--- ACTION ITEM ---
Below are some entries. Repeat exactly the lines from the one with "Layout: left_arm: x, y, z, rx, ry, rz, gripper" through the one with "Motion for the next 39", and only those.

DATA PROVIDED Start Marker

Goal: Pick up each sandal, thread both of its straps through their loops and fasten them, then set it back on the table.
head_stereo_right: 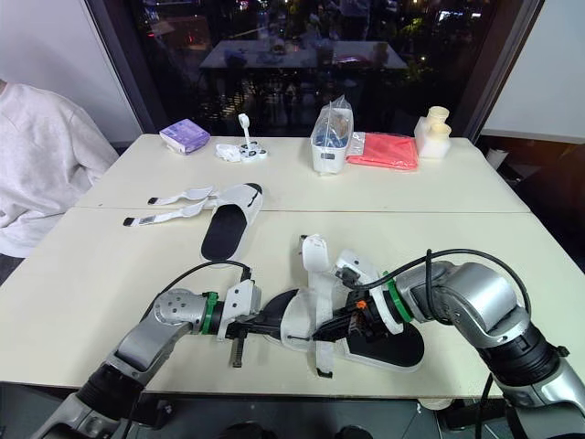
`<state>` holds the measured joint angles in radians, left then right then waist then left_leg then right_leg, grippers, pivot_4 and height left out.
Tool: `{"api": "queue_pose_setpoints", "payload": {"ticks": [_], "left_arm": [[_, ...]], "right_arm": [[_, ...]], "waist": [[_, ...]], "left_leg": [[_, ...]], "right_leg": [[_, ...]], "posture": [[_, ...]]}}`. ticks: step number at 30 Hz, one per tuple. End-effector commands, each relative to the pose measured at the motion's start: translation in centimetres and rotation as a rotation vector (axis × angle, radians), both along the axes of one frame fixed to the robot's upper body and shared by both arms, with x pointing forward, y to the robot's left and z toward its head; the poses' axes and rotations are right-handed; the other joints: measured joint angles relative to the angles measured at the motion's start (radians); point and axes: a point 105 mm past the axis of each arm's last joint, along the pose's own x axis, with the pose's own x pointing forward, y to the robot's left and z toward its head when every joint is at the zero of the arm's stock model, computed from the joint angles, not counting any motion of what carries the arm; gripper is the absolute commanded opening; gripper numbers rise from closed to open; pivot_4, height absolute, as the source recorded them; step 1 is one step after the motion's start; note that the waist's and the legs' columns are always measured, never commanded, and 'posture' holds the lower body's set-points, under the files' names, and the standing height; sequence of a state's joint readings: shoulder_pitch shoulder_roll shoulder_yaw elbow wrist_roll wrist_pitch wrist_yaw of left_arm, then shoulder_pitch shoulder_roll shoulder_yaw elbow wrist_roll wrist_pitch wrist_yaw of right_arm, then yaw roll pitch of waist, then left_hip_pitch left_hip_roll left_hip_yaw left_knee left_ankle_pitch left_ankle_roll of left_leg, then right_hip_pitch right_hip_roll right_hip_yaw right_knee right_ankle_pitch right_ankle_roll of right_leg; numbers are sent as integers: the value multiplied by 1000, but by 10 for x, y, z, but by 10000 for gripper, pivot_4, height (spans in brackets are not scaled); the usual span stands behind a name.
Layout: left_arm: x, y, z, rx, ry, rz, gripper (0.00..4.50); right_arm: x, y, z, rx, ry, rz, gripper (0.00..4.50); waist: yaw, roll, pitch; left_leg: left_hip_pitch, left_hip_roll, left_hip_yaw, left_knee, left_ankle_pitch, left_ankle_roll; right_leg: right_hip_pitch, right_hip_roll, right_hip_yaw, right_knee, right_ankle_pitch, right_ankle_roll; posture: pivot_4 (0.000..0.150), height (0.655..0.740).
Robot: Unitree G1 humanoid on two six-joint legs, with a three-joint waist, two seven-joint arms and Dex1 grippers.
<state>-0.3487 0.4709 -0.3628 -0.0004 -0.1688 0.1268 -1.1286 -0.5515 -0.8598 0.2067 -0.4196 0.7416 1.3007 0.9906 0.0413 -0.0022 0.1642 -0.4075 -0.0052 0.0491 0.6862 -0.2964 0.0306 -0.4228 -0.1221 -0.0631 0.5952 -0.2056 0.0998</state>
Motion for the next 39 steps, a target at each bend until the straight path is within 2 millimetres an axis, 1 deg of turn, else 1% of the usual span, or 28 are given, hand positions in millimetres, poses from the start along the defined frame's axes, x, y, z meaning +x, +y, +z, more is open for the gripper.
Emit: {"api": "queue_pose_setpoints", "payload": {"ticks": [1,2,4,5,8,11,16,19,21,23,25,29,35,39], "left_arm": [[-11,1,-30,87,94,0,0],[-11,1,-30,87,95,1,0],[-11,1,-30,80,100,12,0],[-11,1,-30,75,102,20,0],[-9,0,-30,64,104,47,0],[-7,-3,-30,48,110,80,0],[-9,-5,-30,41,126,102,0],[-12,-5,-30,40,135,112,0],[-14,-5,-30,40,141,116,0],[-16,-5,-31,42,146,119,0],[-16,-4,-31,45,147,120,0],[-17,-3,-32,56,143,115,0],[-17,-4,-31,59,139,106,0],[-16,-3,-31,62,138,106,0]], "right_arm": [[0,-13,26,-7,-110,4,28110],[-2,-16,29,-9,-118,10,32242],[-3,-22,35,-24,-145,7,42741],[-5,-26,38,-33,-154,6,43981],[-11,-35,43,-48,-156,-4,43981],[-22,-44,46,-33,-103,-35,43981],[-42,-47,29,-31,-10,-56,43981],[-52,-46,20,0,52,-75,43981],[-58,-41,9,16,70,-76,43981],[-58,-34,-2,49,76,-92,43981],[-57,-29,-6,68,71,-104,43981],[-58,-20,-19,95,116,-126,43981],[-53,-5,-34,113,99,-156,43981],[-52,5,-37,154,101,-168,43981]], "waist": [[0,0,0],[0,0,0],[-1,0,0],[1,0,0],[0,0,0],[3,0,0],[6,0,-1],[5,-1,-1],[5,-1,-1],[3,-2,-2],[2,-2,-2],[1,-2,-3],[1,-2,-3],[0,-3,-3]], "left_leg": [[0,0,0,0,0,0],[0,0,0,0,0,0],[0,0,0,0,0,0],[0,0,0,0,0,0],[0,0,0,0,0,0],[-1,0,0,0,0,0],[0,0,0,0,0,0],[0,0,0,0,0,0],[0,0,0,0,0,0],[0,0,0,0,0,0],[0,0,0,0,0,0],[0,0,0,0,0,0],[0,0,0,0,0,0],[0,0,0,0,0,0]], "right_leg": [[0,0,0,0,0,0],[0,0,0,0,0,0],[0,0,0,-1,0,0],[0,0,0,-1,0,0],[0,0,0,-1,0,0],[0,0,0,-1,0,0],[1,-1,0,-1,0,0],[1,-1,0,-1,0,0],[1,-1,0,-1,0,0],[1,-1,0,-1,0,0],[1,-1,0,-1,0,0],[1,-1,0,-1,0,0],[0,0,0,-1,0,0],[0,0,0,-1,0,0]], "posture": [[1500,7400],[1500,7400],[1500,7400],[1500,7400],[1500,7400],[1500,7400],[1500,7400],[1500,7400],[1500,7400],[1500,7400],[1500,7400],[1500,7400],[1500,7400],[1500,7400]]}}
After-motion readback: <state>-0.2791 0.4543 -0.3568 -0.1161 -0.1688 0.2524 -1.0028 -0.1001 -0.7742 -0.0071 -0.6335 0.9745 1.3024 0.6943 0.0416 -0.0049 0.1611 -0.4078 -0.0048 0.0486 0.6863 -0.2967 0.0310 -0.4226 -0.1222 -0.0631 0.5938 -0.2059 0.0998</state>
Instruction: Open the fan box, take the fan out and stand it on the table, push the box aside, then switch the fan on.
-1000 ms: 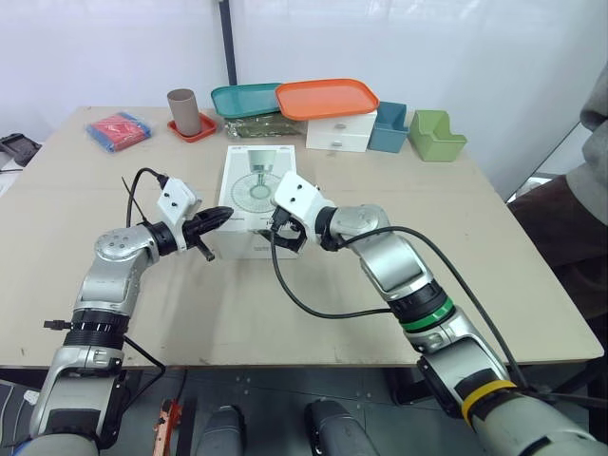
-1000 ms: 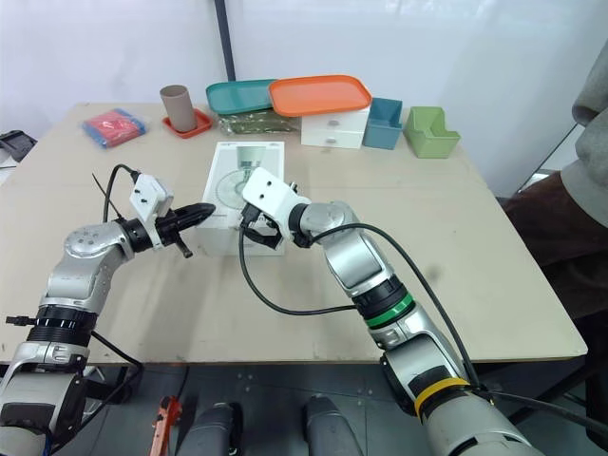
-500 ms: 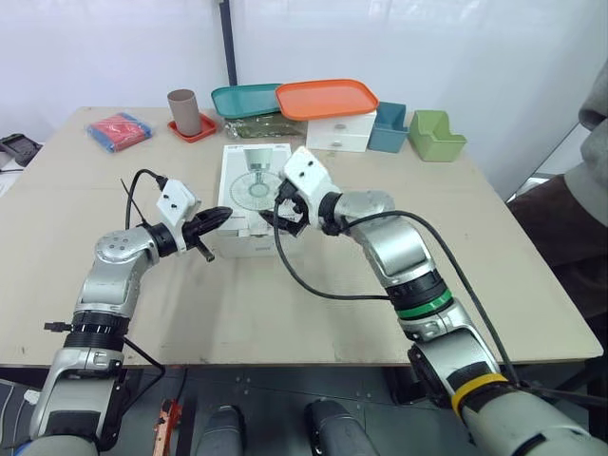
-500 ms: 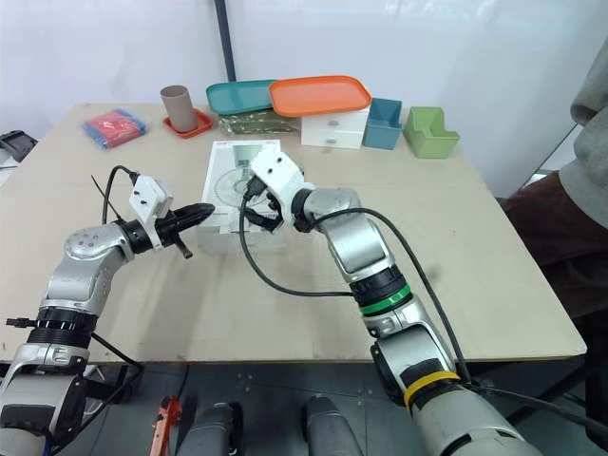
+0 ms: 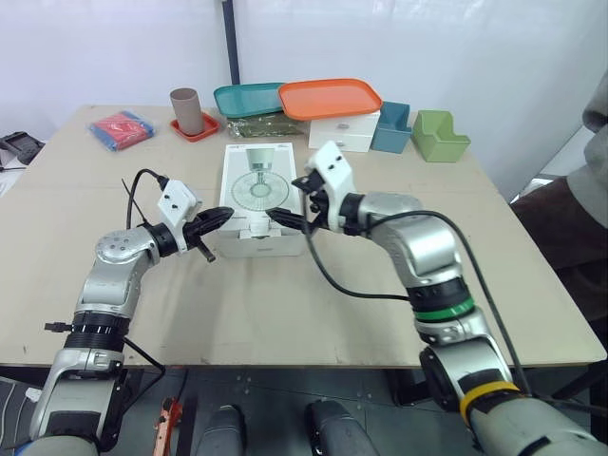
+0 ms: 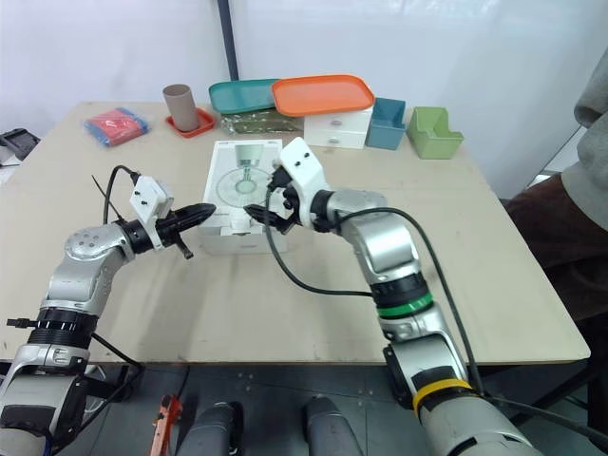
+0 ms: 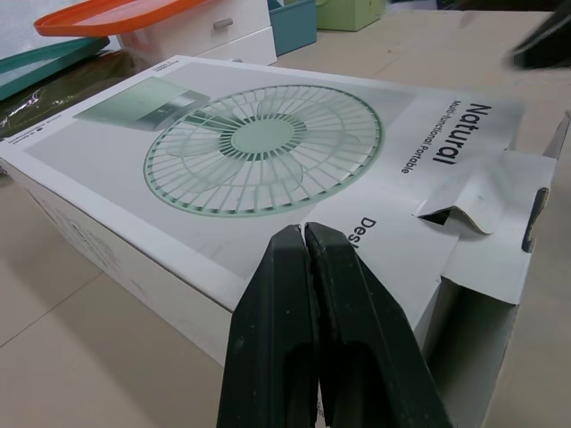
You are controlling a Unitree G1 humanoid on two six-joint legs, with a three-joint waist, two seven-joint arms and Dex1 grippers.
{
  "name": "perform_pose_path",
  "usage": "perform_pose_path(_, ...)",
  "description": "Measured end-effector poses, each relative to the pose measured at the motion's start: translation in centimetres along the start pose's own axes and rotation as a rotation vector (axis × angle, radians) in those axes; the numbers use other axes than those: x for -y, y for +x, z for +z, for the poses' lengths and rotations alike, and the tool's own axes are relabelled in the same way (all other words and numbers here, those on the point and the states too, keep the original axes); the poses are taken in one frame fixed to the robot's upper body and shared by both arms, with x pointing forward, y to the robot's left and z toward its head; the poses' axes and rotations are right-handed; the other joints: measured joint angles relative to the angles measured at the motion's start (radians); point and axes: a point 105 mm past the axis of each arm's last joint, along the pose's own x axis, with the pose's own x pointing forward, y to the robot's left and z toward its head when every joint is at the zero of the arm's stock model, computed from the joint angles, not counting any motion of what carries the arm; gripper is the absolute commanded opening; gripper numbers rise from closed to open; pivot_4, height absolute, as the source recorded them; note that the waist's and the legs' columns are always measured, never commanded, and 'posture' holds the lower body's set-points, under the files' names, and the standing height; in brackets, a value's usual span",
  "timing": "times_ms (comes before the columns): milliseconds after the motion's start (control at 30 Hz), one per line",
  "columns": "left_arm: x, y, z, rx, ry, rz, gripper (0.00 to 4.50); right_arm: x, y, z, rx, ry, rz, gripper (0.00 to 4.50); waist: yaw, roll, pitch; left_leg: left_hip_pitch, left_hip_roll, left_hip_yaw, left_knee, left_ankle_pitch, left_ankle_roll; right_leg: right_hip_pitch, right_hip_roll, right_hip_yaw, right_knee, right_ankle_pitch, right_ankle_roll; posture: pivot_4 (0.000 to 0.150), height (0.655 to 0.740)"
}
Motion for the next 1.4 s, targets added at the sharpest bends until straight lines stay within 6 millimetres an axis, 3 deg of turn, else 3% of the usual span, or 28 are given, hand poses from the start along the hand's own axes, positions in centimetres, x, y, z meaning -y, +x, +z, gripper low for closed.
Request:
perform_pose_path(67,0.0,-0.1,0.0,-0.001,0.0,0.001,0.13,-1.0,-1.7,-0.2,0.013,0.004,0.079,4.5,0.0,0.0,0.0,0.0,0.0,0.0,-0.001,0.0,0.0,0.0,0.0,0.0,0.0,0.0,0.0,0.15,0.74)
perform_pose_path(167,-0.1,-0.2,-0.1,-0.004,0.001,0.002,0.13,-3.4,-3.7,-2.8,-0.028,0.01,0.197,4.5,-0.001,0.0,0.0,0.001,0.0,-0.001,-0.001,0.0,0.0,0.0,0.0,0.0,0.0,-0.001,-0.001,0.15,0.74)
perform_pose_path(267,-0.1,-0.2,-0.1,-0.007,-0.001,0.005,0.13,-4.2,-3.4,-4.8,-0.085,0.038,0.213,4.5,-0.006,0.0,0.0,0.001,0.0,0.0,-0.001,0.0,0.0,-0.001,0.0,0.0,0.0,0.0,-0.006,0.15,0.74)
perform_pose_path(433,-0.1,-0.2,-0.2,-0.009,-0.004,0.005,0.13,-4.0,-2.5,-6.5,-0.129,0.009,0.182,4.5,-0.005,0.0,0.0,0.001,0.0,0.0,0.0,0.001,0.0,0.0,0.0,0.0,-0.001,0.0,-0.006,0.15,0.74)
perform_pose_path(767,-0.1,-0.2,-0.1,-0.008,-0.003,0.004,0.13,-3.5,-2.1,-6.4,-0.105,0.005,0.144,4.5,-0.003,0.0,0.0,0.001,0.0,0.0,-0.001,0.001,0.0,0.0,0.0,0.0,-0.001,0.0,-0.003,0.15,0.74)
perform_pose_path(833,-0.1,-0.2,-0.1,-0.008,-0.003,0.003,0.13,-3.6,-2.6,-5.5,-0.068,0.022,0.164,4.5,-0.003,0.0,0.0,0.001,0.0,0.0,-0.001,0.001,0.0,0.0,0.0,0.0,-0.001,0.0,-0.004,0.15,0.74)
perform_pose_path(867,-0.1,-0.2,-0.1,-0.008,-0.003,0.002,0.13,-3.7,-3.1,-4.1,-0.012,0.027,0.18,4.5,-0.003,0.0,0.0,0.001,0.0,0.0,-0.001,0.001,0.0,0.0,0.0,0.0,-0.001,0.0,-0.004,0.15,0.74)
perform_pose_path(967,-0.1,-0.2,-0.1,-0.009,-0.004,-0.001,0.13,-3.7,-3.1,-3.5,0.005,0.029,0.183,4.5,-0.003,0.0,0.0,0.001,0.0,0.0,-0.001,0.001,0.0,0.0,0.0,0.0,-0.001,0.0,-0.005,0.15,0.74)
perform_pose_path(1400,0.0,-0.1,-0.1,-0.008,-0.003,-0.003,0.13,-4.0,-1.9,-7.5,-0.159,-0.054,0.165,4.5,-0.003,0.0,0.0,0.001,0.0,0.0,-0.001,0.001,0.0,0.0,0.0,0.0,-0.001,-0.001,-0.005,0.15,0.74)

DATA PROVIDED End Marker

--- ANSWER FOR THE TASK ---
Layout: left_arm: x, y, z, rx, ry, rz, gripper (0.00..4.50); right_arm: x, y, z, rx, ry, rz, gripper (0.00..4.50); waist: yaw, roll, pitch; left_leg: left_hip_pitch, left_hip_roll, left_hip_yaw, left_knee, left_ankle_pitch, left_ankle_roll; right_leg: right_hip_pitch, right_hip_roll, right_hip_yaw, right_knee, right_ankle_pitch, right_ankle_roll; posture: pivot_4 (0.000..0.150), height (0.655..0.740).
Robot: Unitree G1 humanoid on two six-joint legs, with a three-joint waist, two seven-joint arms and Dex1 grippers.
<state>-0.3487 0.4709 -0.3628 -0.0004 -0.1688 0.1268 -1.1286 -0.5515 -0.8598 0.2067 -0.4196 0.7416 1.3007 0.9906 0.0413 -0.0022 0.1642 -0.4075 -0.0052 0.0491 0.6862 -0.2964 0.0306 -0.4228 -0.1221 -0.0631 0.5952 -0.2056 0.0998</state>
Motion for the next 39 steps, a target at each bend until the straight path is within 2 millimetres an axis, 1 deg of turn, else 1% of the usual span, or 28 are given, hand positions in millimetres, poses from the start along the defined frame's axes, x, y, z meaning +x, +y, +z, more is open for the gripper.

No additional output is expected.